Jaein hanya mengangguk mengerti kemudian memutuskan untuk mengeluarkan buku dari dalam ransel. Lebih baik ia membaca saja, daripada harus bercakap dengan Jungkook. Yang tadi, anggap saja basa-basi sebagai orang yang menempati kelas yang sama untuk belajar. Tanpa Jaein sadari, Jungkook sudah duduk di hadapanny. Ia tak pernah sedekat ini dengan ketua Osis sekolah, walaupun Jungkook sudah satu kelas dengannya sejak tingkat pertama. Entah kenapa Jaein merasa kalau Jungkook susah didekati, padahal kenyataannya hampir satu sekolah mengenalnya dan dia mempunyai beberapa teman yang selalu ada di sampingnya di sekolah maupun luar sekolah.
"Ada apa?" tanya Jaein. Ia baru menyadari bahwa yang dibilang temannya benar. Jungkook tampan. Namun Jaein bukanlah tipikal gadis yang mengikuti anak-anak populer. Jaein suka keheningan dan sendiri.
"Tidak, hanya saja baru kali ini kau bertanya sesuatu selain masalah tugas atau kegiatan sekolah," Jungkook menjawab.

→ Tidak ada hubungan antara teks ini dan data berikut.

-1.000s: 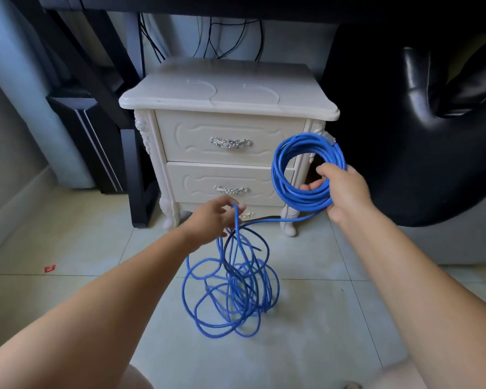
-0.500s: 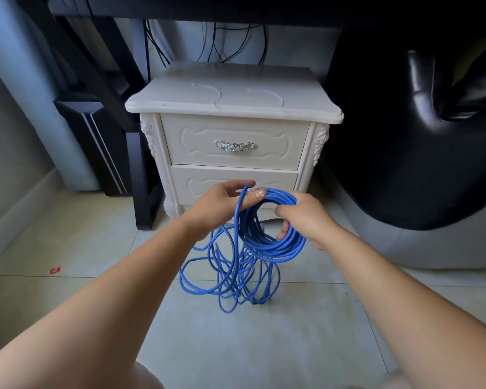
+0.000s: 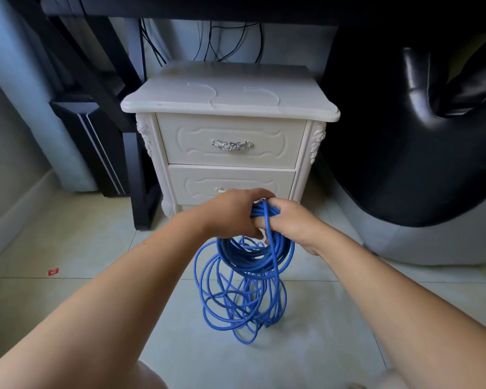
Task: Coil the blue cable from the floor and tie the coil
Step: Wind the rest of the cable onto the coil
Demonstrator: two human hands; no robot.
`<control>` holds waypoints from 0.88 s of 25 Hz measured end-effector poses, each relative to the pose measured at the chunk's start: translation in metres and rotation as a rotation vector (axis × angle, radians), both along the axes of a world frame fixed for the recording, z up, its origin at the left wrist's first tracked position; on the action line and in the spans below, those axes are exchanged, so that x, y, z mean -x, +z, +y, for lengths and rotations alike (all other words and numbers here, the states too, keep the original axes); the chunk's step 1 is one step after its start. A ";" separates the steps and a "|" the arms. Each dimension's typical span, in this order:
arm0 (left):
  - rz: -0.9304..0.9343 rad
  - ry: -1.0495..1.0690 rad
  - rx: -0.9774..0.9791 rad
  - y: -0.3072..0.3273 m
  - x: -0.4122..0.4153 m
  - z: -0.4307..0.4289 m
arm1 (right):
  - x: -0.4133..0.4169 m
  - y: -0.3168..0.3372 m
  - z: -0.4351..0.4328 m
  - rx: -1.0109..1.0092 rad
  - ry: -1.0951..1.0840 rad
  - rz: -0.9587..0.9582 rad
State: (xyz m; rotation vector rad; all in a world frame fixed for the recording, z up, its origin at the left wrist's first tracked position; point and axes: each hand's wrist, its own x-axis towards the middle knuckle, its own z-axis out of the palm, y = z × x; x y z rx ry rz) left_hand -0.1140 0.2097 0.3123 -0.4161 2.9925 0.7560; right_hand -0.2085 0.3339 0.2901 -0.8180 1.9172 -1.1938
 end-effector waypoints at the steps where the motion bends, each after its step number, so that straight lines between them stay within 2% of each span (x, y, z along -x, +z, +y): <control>1: 0.017 0.009 0.058 0.002 0.002 0.002 | 0.001 -0.002 -0.001 0.017 -0.005 -0.012; 4: 0.050 0.042 0.107 0.007 0.004 0.006 | 0.004 -0.004 0.000 0.077 0.038 -0.183; 7: 0.121 0.142 0.081 0.010 -0.002 -0.008 | 0.012 -0.001 0.003 0.232 0.049 -0.552; 10: 0.352 0.361 -0.046 0.017 -0.018 -0.036 | 0.033 0.013 0.012 0.326 -0.150 -0.635; 13: 0.631 0.571 -0.298 0.027 -0.032 -0.051 | 0.044 0.022 0.026 0.383 -0.414 -0.783; 15: 0.755 0.657 -0.451 0.035 -0.038 -0.051 | 0.044 0.020 0.030 0.228 -0.570 -0.687; 18: 0.783 0.664 -0.540 0.041 -0.039 -0.044 | 0.033 0.015 0.029 -0.011 -0.667 -0.366; 20: 0.751 0.606 -0.551 0.042 -0.037 -0.037 | 0.022 0.023 0.022 -0.052 -0.624 -0.035; 21: 0.732 0.572 -0.551 0.043 -0.036 -0.034 | 0.020 0.027 0.018 -0.012 -0.579 0.099; 22: 0.711 0.536 -0.555 0.044 -0.035 -0.030 | 0.018 0.031 0.014 0.060 -0.503 0.141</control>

Jaein menarik napasnya perlahan, sebetulnya ia ingin menghindari tatapan intimidasi Jungkook. ia kesal dengan itu. Jaein lantas menyandarkan tubuhnya di kepala kursi dan berkata "Aku tidak suka berisik," ujarnya. "Kau tau kalau kau populer, kan? aku tidak suka menjadi bahan gosip satu sekolah karena alasan bicara dengan si jenius Jeon Jungkook." jawab Jaein. Ia tidak berusaha menutupi nada sakaratis pada kata-kata terakhirnya. Memang itu yang Jaein pikirkan tentang sosok lelaki di depannya.
"Aku menganggapnya sebagai pujian," Jungkook tersenyum miring, "berarti jika aku tidak populer, kau mau berdekatan denganku?" tanya Jungkook, mendengar itu Jaein langsung tersentak. Apa maksudnya itu?
Melihat wajah Jaein yang penuh pertanyaan pun Jungkook hanya tertawa. "Sebenarnya, aku tertarik padamu, sejak kelas satu," Jungkook menjeda, ia menyangga dagunya dengan punggung tangannya yang besar, "Kau beda, tidak seperti gadis-gadis yang penuh dengan wajah memuja saat berhadapan denganku." Jungkook menyampaikan hal itu dengan wajah yang terlihat sedikit sedih.
Jeon Jungkook adalah salah satu murid yang berbakat yang sekolah miliki. Peringkat satu berturut-turut, memenangkan berbagai macam medali dari bidang olahraga, bahasa dan science, Ketua Osis, dan yang lebih hebatnya adalah dia sudah mendapatkan beasiswa untuk masuk universitas manapun yang dia inginkan, baik dalam negeri maupun luar negeri. Tentu saja, itu bukanlah hal yang dapat dicapai Jaein yang hanya menyukai dunia sastra dan juga gambar. Selama ini, Jaein selalu menganggap Jungkook seorang yang sempurna namun memuakan, terlebih Jaein selalu menangkap mata Jungkook yang terlihat menyeramkan. Saat melihat netra sedih itu, Jaein pikir dia sudah salah menilai anak laki-laki yang ada di depannya ini. Jungkook terlihat kesepian dan juga sedih.